Each example loads the bundled min.mag (a small NPN transistor cell from Magic's own scmos test suite) under the built-in scmos technology — no external tech file required. See examples/ for the source; example.js is the simplest entry point (GDS → CIF conversion in ~40 lines).

Build from source

If you want to rebuild the WASM module yourself, see toolchains/emscripten/README.md. The short version:

bash npm/build.sh                    # both variants, debug build
bash npm/build.sh --variant=notcl    # default variant only (faster)
bash npm/build.sh --variant=tcl      # TCL variant only
bash npm/build.sh --release          # optimized (-O2, no debug symbols)
bash npm/build.sh --test             # build + run tests
bash npm/build.sh --pack             # build + produce magic-vlsi-wasm-<version>.tgz

You will need an activated emsdk on your PATH. If you pass EMSDK_DIR=/path/to/emsdk, build.sh sources emsdk_env.sh for you.

TCL variant: cloning the TCL source tree

The TCL variant links against a static WASM build of tcltk/tcl. build.sh clones the source tree automatically into a ../tcl sibling directory on the first run, using the latest stable release tag resolved at build time:

# Override the TCL version or location
TCL_REF=core-9-0-3 bash npm/build.sh --variant=tcl
TCL_REPO=/path/to/existing/tcl bash npm/build.sh --variant=tcl

CI always resolves the latest stable core-9-0-x tag automatically. To build against a specific version, set TCL_REF in the environment.

Versioning

Published versions follow the scheme {MAJOR}.{MINOR}.{PATCH}0{YYYYMMDD}+git{SHA}, for example 8.3.799020261231+git01234cde.
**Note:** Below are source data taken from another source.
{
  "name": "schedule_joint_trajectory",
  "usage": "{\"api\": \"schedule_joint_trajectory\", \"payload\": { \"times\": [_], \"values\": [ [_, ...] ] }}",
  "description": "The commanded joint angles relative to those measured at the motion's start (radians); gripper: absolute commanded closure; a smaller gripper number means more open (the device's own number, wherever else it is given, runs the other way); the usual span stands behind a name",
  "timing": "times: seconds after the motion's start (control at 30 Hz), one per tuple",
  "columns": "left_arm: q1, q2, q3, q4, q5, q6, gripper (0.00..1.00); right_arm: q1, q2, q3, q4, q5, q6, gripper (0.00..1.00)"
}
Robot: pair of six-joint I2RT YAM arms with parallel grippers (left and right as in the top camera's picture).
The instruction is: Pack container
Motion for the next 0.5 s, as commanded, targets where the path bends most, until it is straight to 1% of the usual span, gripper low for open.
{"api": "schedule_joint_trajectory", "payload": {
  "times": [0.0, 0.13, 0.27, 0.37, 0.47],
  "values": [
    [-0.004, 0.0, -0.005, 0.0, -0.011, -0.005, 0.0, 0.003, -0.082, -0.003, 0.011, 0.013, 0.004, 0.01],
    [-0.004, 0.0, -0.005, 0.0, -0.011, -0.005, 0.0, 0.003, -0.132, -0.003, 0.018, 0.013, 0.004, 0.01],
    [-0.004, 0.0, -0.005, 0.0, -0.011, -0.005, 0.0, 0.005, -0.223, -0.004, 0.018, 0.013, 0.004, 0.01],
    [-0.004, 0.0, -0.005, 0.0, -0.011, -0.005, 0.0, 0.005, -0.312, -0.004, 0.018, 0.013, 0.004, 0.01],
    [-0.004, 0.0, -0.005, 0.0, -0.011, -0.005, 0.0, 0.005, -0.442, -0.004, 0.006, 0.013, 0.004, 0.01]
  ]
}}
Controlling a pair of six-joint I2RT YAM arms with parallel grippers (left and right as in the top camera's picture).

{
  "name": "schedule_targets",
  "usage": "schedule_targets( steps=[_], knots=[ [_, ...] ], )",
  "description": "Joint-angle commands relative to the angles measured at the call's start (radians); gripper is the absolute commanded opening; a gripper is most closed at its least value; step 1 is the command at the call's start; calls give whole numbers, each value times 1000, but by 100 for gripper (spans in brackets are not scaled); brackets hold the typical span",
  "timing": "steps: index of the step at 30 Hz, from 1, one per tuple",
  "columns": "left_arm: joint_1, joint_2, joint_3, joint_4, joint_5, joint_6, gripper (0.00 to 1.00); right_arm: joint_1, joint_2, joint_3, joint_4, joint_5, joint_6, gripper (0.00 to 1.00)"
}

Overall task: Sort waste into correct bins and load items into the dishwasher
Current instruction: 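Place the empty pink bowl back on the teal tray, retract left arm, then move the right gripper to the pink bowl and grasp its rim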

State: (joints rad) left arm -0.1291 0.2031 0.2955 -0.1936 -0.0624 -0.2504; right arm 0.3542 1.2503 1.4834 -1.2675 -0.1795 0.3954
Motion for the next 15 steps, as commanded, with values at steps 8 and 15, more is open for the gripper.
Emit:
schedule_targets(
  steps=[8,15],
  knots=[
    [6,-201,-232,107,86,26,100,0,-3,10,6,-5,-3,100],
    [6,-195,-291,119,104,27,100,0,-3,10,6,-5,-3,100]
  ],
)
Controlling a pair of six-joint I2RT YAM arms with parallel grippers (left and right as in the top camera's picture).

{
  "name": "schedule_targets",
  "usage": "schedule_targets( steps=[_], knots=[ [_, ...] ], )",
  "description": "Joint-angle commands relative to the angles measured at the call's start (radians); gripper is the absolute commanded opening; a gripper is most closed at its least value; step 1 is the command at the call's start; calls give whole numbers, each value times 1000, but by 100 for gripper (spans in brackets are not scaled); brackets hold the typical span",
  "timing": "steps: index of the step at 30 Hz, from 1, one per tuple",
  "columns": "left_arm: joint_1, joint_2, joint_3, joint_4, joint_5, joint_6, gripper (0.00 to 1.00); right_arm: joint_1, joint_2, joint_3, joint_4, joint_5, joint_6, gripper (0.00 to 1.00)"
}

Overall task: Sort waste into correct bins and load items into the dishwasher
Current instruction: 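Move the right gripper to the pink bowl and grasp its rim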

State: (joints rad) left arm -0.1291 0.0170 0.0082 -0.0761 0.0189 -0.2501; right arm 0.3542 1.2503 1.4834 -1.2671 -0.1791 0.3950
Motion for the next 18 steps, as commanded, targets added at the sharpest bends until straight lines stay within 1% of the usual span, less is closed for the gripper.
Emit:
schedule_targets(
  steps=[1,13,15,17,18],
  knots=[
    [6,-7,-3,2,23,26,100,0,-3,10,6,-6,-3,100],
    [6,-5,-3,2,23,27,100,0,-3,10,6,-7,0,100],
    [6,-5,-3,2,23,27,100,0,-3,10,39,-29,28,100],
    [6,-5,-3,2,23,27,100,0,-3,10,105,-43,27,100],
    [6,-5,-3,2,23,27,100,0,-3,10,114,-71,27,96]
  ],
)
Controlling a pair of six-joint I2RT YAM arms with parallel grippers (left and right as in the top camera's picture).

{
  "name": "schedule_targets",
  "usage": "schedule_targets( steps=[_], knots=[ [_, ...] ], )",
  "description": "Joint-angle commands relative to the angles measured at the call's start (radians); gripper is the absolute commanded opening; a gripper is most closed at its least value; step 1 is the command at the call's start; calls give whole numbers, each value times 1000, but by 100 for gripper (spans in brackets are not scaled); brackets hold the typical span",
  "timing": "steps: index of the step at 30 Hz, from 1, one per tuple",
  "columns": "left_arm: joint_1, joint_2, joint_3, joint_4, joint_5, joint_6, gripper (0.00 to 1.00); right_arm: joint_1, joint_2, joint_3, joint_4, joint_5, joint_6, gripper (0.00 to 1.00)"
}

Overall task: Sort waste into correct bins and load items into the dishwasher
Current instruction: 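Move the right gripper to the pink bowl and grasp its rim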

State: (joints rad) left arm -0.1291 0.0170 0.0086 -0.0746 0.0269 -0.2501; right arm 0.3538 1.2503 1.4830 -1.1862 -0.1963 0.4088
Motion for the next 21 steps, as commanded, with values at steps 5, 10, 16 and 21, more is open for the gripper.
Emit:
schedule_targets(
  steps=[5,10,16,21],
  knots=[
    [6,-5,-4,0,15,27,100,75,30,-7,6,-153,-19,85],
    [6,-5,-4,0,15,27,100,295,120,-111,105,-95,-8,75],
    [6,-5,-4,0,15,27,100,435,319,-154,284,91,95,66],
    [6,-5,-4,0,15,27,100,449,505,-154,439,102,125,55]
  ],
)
The date is embedded directly into the patch number (separated by a leading zero for readability). This means:

  • Versions are orderable numerically — a later build date is always a higher version number within the same patch series.
  • Security or bugfix releases for 8.3.799 can be inserted as later dates (8.3.799020270101, 8.3.799020270201, …) without bumping the patch number.
  • Users who want to lock to the 8.3.799 series and receive only those patches can use the range <=8.3.799900000000 or <8.3.8000000000000.
  • ~8.3.799 matches all 8.3.* versions (broader than the 799 series alone).

The +git… suffix is build metadata — it is ignored by npm for version comparison and range matching. It exists purely for traceability.

Limitations

  • Headless only. There is no display driver, so commands that draw to a window (view, findbox, interactive macros) are no-ops.
  • Single-threaded. WASM modules are not thread-safe — create one instance per worker.

License

HPND — Copyright (C) 1985, 1990 Regents of the University of California.

Bundled test layout

The example layout examples/min.mag is taken from Magic's own scmos test suite (scmos/examples/bipolar/min.mag) and is included here as a runnable smoke test for the WASM build. The scmos technology it targets is compiled into the WASM binary, so no external tech file is shipped.